When the standard white-on-black opening credits come on, cued to Billie Holiday, you get the reassurance that writer-director Woody Allen might be back in top form. In a way he is, but throughout most of “Anything Else,” he’s just coasting and recycling the wonderful “Annie Hall” from 26 years ago. That film had more wit, memorable lines, and more interesting characters, whereas this one’s a minor effort. 

Acerbic and hyper-neurotic Allen stars but fortunately steps out of the lead role, playing nebbish, articulate writer David Dobel, who takes Jerry Falk (Jason Biggs), a disciplined (and just as neurotic) aspiring nightclub-comic writer, under his wing. Allen passes the torch to Gentile Biggs, a younger version of his Jewish self who talks to the camera about his relationship with the most difficult woman on earth, Amanda (cat-eyed Christina Ricci). She tortures her boyfriend with her mood swings and insecurities, whining about how “fat” she is and complaining about their sex life. 

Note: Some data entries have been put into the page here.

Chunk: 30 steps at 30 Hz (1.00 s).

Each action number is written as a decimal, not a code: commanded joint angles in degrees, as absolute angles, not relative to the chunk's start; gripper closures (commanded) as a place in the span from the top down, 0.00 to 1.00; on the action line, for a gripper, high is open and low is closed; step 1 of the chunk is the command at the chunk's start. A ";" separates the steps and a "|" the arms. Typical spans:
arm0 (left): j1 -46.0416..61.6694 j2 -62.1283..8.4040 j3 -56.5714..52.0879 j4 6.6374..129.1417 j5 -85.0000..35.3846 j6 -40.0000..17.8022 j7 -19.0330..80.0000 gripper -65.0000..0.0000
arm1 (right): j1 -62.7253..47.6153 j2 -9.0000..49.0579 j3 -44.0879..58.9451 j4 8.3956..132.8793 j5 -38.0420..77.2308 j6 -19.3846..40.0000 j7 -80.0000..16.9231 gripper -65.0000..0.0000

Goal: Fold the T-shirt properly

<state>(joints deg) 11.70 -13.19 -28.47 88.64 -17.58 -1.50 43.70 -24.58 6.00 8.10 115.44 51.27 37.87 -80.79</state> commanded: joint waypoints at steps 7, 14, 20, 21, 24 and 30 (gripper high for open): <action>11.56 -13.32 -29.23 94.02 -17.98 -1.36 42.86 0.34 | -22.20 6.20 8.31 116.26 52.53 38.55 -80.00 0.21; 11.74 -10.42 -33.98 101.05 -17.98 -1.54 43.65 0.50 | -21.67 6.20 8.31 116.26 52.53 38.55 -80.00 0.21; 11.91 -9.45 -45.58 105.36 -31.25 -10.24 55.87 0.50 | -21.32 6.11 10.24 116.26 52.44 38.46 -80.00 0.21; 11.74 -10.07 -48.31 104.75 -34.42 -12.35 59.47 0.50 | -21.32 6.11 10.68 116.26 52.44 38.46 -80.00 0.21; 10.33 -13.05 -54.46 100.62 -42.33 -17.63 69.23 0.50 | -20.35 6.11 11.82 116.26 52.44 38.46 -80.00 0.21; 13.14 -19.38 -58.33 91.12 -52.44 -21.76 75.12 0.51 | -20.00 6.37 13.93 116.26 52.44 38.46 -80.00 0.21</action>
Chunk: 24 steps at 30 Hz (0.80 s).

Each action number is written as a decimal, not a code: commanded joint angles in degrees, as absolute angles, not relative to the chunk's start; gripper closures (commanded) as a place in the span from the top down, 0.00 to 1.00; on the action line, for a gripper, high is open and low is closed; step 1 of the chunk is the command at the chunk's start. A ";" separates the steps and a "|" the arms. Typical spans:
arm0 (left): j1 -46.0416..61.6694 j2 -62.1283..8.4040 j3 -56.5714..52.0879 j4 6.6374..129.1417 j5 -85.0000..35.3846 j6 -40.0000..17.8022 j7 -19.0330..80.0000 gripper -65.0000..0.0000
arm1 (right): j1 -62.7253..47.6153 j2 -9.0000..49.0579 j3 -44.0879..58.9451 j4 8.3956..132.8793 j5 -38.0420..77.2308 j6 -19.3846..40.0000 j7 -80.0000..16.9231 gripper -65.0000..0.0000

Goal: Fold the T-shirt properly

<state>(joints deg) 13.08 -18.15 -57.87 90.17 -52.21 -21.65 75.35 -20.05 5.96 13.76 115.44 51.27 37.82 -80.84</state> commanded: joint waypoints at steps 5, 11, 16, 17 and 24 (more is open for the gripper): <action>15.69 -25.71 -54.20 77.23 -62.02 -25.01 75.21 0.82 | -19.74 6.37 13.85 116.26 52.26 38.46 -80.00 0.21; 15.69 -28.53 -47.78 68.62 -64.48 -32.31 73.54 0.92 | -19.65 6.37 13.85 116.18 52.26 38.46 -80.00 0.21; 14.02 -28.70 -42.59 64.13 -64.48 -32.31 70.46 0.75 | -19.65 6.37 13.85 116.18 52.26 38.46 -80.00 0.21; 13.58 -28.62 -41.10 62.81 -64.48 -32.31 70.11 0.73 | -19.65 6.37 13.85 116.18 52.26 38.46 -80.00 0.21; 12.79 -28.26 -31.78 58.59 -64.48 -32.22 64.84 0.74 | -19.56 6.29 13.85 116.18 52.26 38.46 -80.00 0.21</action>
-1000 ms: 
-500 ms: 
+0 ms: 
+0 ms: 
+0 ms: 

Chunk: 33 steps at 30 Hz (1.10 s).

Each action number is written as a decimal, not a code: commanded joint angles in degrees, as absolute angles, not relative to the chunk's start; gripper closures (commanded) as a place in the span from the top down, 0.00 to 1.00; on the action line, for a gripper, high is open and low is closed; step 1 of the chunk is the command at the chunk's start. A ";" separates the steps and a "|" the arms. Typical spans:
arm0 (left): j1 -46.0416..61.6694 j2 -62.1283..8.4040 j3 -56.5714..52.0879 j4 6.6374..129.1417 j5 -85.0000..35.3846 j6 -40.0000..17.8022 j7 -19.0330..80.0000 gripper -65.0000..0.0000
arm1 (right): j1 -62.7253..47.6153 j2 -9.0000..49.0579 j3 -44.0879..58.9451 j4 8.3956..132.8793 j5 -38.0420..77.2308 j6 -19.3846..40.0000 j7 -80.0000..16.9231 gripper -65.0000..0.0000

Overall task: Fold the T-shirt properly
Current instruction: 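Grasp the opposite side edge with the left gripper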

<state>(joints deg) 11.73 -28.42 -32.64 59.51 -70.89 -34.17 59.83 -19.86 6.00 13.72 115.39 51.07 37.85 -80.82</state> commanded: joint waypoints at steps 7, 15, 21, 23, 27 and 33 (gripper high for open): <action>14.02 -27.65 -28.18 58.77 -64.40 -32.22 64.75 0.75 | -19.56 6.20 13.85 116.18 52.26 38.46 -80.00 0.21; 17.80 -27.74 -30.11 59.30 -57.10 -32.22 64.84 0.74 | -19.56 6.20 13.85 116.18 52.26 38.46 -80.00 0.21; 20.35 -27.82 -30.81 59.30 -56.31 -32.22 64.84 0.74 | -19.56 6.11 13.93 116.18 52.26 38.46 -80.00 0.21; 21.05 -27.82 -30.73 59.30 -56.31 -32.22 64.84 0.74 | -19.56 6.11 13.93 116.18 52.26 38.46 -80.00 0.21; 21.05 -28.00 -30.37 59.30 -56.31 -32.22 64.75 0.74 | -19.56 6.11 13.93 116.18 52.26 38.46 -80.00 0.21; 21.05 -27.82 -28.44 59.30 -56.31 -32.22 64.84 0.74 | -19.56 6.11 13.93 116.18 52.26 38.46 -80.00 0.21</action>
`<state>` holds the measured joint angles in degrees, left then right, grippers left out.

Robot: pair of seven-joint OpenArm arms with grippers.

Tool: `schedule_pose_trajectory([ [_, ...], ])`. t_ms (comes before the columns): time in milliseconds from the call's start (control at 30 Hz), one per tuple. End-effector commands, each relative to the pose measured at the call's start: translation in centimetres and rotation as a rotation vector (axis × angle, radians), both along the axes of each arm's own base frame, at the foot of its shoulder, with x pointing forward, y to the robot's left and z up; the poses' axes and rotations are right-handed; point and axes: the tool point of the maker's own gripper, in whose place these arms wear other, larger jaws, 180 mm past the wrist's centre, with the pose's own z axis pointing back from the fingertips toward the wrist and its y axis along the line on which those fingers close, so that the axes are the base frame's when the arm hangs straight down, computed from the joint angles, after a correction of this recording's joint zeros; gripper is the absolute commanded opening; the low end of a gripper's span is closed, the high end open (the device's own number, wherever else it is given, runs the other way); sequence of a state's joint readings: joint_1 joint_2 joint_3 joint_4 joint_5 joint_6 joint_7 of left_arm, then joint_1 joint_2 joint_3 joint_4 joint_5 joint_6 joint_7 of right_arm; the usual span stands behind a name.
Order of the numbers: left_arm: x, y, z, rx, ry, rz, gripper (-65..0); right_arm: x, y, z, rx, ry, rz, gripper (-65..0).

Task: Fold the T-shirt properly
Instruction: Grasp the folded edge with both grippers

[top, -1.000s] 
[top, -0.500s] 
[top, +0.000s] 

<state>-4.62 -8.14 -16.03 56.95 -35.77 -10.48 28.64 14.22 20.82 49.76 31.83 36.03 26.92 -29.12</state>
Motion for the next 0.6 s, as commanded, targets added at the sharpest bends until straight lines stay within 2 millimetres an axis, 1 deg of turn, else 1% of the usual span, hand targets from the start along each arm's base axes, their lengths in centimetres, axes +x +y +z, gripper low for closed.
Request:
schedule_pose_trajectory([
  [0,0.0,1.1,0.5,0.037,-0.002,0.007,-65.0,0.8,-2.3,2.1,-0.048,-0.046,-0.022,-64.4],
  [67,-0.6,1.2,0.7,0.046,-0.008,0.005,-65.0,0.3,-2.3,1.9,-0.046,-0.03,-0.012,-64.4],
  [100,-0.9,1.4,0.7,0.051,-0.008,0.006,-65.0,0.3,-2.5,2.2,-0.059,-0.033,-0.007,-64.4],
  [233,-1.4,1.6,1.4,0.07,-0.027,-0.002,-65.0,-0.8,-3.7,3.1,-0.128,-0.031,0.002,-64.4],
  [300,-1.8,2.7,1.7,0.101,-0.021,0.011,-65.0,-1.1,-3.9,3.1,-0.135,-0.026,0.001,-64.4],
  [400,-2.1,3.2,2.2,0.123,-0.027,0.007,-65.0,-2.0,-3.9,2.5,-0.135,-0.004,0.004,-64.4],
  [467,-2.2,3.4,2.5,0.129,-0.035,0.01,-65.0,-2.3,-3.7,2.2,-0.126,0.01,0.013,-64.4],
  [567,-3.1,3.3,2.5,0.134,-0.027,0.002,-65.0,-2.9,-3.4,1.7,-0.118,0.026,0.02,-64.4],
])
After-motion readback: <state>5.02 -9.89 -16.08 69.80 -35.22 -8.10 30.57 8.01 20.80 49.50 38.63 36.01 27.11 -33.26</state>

Like anything else Silent Generation’s Woody has written and directed, “Anything Else” is all about the dialogue, and the Generation X actors here are up to the task of the stuttering rhythm of the man’s smart, snappy dialogue without just sounding like marionettes. Allen doesn’t forget to give himself some gem one-liners (“You chose psychoanalysis over real life? Are you learning disabled?”). The men are more anxious and pathetic here than the women, but Jerry and Amanda are both such shrill and abrasive people that you want to slap them silly until they shut up. Notwithstanding a great speech in a restaurant, Danny DeVito is greatly underused as Jerry’s loser agent, but Stockard Channing does funny supporting work as Amanda’s alcoholic, pill-popping mother who comes to live with her and Jerry. (There’s a cocaine scene with Channing that calls back to “Annie Hall” as well.) 

Saying Allen repeats himself would be unfair, even if he gives us more observations on relationships and Allenisms about philosophy, sex, masturbation, religion, jazz music, and every and now then a good joke. Not to forget, New York (photographed by Allen’s new collaborator Darius Khondji) still has that beautifully warm glow. 

So despite the fine work by the actors and some verbal wit, “Anything Else” is more small time Woody. 


Melinda and Melinda (2004)
99 min., rated PG-13.
Grade: B –
 
Woody Allen’s return to form is more of a return to the same material and although executed with middling results, “Melinda and Melinda” is still a diverting piece of work from the Woodman. 

Is it comedy or tragedy? Is a funeral funny? You be the judge. As four friends chat over dinner get to talking about how stories can be funny or tragic, the two playwrights (Larry Pine, Wallace Shawn) take turns spinning the same yarn. Woody creates two versions of the same story about Melinda (Radha Mitchell), a draggled woman with baggage. In the tragic story, she drops in unannounced on a childhood friends’ dinner party of a Park Avenue couple (Chloe Sevigny, Jonny Lee Miller). Bored and high-strung, she expects to start her life anew. The lighter comic one finds the offbeat Melinda, having overdosed on pills, busting in on another dinner party of an out-of-work actor Hobie (Will Ferrell) and his indie-film director wife (Amanda Peet), who are in a passionless marriage. Josh Brolin co-stars as a charming, well-off dentist that gets set up with Melinda, while Hobie gets jealous. 

“Melinda and Melinda” has an interesting setup with parallels and opposites connecting both stories, somewhat treading water, but the tragic story is the least interesting of the two with too many self-involved characters. 

Mitchell is the reason to even see “M and M,” as she capably handles the rival tones and plays Melinda with more than one note. Ferrell wouldn’t be your first choice for Allen’s younger surrogate, but he’s a likably dim sadsack and nails more than less of the lines (“The Chilean sea bass lightly dusted with lime!”). Peet is also funny and natural for Allen’s style as Hobie’s all-work-no-foreplay wife, and Brooke Smith just right as a pregnant friend in the tragedy portion. 

“Melinda and Melinda” still has that old-fashioned Allen-y feel, and his written banter isn’t without wit and its tartly amusing moments. Some of the other actors don’t grow into Allen’s comic/intellectual verbal rhythm as well, coming off stilted that you can just feel the puppeteer pulling the strings.